Noncommunicable diseases (NCDs), account for nearly 90% of deaths in Ukraine, led by cardiovascular diseases and cancers. Common risk factors include tobacco and alcohol use, unhealthy diet, and physical inactivity. To improve the NCD care at the primary health care (PHC) level, the Ministry of Health and World Health Organization (WHO) introduced a two-day interdisciplinary training intervention for PHC providers – managers, doctors, nurses, and feldshers, grounded in the WHO Package of Essential Noncommunicable Disease Interventions (WHO PEN). Conducted across seven pilot regions between 2016 and 2018, the program trained over 10,000 PHC providers, about 55% of the PHC workforce.
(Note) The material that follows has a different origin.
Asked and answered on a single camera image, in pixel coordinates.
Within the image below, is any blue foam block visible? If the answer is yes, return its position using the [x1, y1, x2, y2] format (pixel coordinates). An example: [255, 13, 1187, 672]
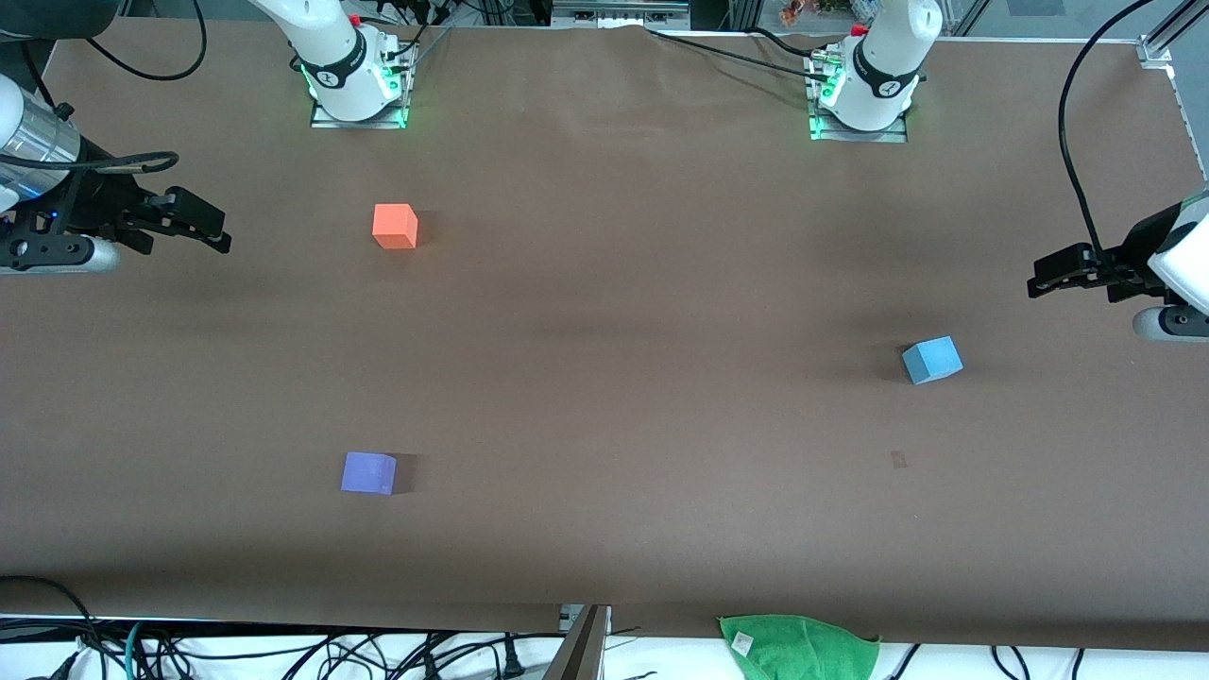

This study evaluated the scope and sustainability of practice improvements introduced by WHO PEN training, capturing PHC providers’ perspectives in the context of health reform, the COVID-19 pandemic, and war.

Methods

We implemented a repeated qualitative study at two time points, informed by traditions of qualitative longitudinal research. At T1 (December 2018–February 2019), focus group discussions (n = 74) explored early adoption and practice transformation following the intervention. At T2 (February–March 2022), in-depth interviews (n = 56) examined sustained changes and contextual influences, including health reform, COVID-19, and war. Transcripts were analyzed using deductive thematic analysis guided by the Dynamic Sustainability Framework, complemented by inductive coding to capture emerging themes.

Results

At T1, providers reported stronger focus on NCD prevention, early detection and management demonstrating greater confidence in routine NCD risk assessment, lifestyle counseling, and integrated management of hypertension and diabetes, supported by task shifting and managerial engagement. By T2, PHC providers showed resilience in sustaining these practices, but their frequency declined as COVID-19 curtailed preventive activities and redirected attention toward patients with established NCDs and complications. Sustainability was further undermined by administrative burdens, workforce shortages, and rising patient loads, while the war intensified stress and psychosomatic complaints among patients.

Conclusions

WHO PEN–facilitated practice changes in Ukrainian PHC were sustained over five years, but their frequency diminished under systemic pressures, pandemic disruptions, and war. Despite these challenges, PHC providers demonstrated resilience, underscoring the need for continued investment in PHC capacity and integrated NCD care.